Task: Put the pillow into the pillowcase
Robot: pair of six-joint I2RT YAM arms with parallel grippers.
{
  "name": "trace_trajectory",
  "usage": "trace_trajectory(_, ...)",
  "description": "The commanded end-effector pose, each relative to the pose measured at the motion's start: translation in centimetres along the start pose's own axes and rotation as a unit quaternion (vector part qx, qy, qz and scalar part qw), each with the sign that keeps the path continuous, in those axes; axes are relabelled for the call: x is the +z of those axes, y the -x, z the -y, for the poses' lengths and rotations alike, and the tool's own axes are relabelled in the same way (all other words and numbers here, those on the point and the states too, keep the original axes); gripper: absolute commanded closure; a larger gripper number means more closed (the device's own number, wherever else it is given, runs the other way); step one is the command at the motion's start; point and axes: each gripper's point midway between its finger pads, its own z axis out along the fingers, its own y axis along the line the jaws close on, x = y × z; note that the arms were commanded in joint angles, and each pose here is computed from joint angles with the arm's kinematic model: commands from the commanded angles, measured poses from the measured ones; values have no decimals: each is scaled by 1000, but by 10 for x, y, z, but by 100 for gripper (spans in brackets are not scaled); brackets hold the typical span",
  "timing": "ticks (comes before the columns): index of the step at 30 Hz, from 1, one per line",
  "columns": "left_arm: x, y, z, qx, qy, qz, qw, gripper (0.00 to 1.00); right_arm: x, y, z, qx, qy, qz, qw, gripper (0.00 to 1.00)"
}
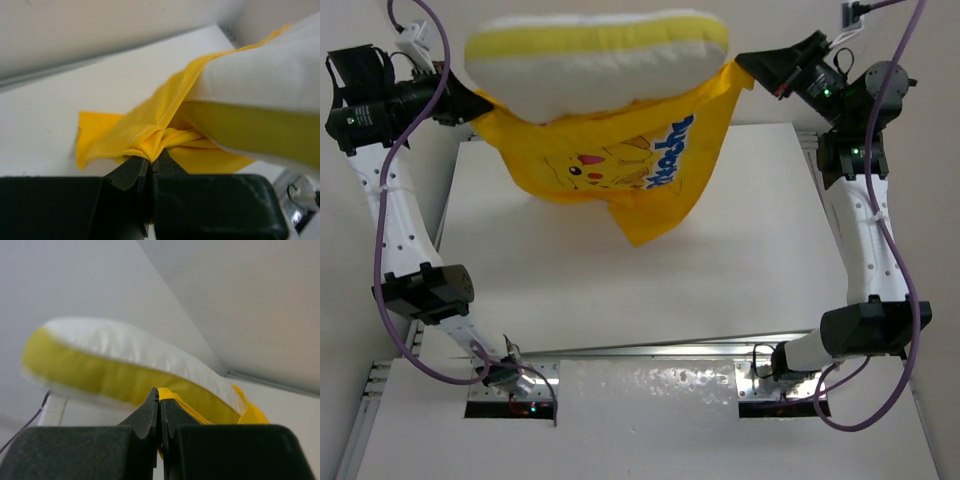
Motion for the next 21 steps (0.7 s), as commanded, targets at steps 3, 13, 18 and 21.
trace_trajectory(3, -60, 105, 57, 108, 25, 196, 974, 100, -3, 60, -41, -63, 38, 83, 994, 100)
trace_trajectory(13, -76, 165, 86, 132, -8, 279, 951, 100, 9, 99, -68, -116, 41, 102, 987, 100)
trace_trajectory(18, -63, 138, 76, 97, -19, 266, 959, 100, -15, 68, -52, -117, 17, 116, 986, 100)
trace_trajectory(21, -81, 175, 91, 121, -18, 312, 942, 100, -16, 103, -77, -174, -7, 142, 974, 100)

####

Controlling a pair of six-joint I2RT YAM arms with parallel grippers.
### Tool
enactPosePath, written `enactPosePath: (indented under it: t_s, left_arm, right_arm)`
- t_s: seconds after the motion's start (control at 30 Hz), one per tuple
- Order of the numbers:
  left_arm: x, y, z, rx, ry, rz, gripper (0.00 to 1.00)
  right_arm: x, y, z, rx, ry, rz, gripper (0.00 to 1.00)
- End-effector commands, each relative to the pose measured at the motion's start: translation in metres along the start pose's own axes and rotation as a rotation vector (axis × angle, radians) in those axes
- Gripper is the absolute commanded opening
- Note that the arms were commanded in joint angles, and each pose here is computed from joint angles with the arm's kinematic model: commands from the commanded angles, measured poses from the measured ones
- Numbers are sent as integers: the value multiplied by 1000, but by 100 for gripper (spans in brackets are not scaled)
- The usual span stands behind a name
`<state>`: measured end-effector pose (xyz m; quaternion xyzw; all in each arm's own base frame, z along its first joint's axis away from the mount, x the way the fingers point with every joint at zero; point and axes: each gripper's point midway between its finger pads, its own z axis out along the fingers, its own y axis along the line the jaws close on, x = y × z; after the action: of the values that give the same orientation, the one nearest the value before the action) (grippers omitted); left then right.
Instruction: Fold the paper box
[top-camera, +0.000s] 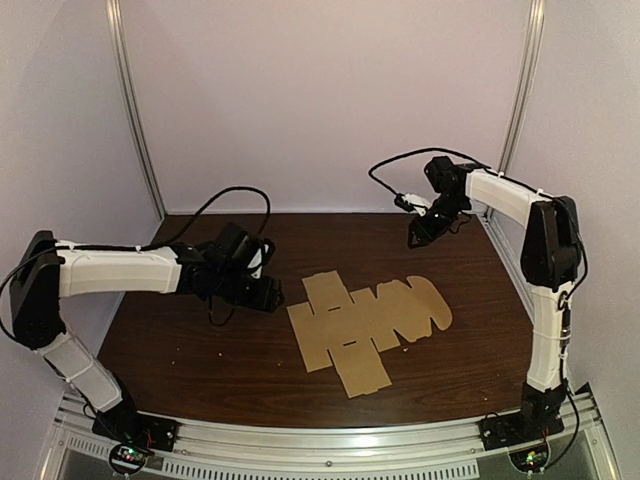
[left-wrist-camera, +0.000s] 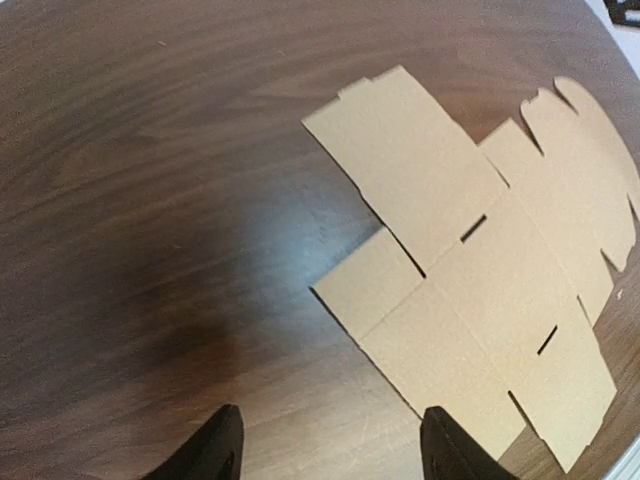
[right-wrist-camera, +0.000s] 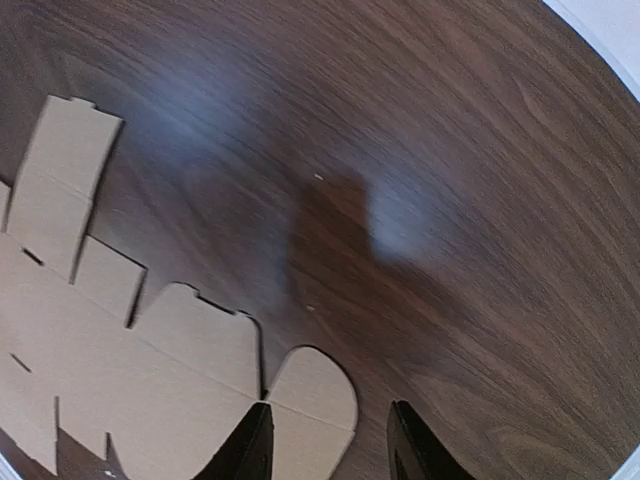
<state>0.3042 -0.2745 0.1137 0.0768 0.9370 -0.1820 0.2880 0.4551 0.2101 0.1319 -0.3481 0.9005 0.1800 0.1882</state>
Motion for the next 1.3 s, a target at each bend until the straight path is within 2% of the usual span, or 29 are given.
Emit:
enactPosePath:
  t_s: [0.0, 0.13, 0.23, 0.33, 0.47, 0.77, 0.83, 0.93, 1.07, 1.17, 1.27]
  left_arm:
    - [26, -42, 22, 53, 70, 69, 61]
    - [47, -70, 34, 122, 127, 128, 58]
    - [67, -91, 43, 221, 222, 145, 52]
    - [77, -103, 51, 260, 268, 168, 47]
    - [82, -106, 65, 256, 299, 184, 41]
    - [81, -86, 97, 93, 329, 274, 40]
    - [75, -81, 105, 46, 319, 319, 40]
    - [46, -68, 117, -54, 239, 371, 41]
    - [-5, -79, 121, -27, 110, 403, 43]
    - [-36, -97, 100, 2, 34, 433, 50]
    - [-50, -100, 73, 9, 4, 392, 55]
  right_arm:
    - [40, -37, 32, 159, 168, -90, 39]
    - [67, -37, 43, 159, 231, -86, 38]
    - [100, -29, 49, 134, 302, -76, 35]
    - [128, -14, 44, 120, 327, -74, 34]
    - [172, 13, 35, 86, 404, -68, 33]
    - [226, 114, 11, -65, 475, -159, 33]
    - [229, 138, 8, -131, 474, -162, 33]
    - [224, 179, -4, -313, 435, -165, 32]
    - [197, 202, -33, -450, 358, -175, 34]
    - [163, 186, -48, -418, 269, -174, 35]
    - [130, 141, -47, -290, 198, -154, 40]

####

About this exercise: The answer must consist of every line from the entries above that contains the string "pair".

Result of this task:
Robot: pair of six-joint I2RT YAM arms with parallel grippers.
Controlling a pair of six-joint I2RT YAM arms with parallel grippers.

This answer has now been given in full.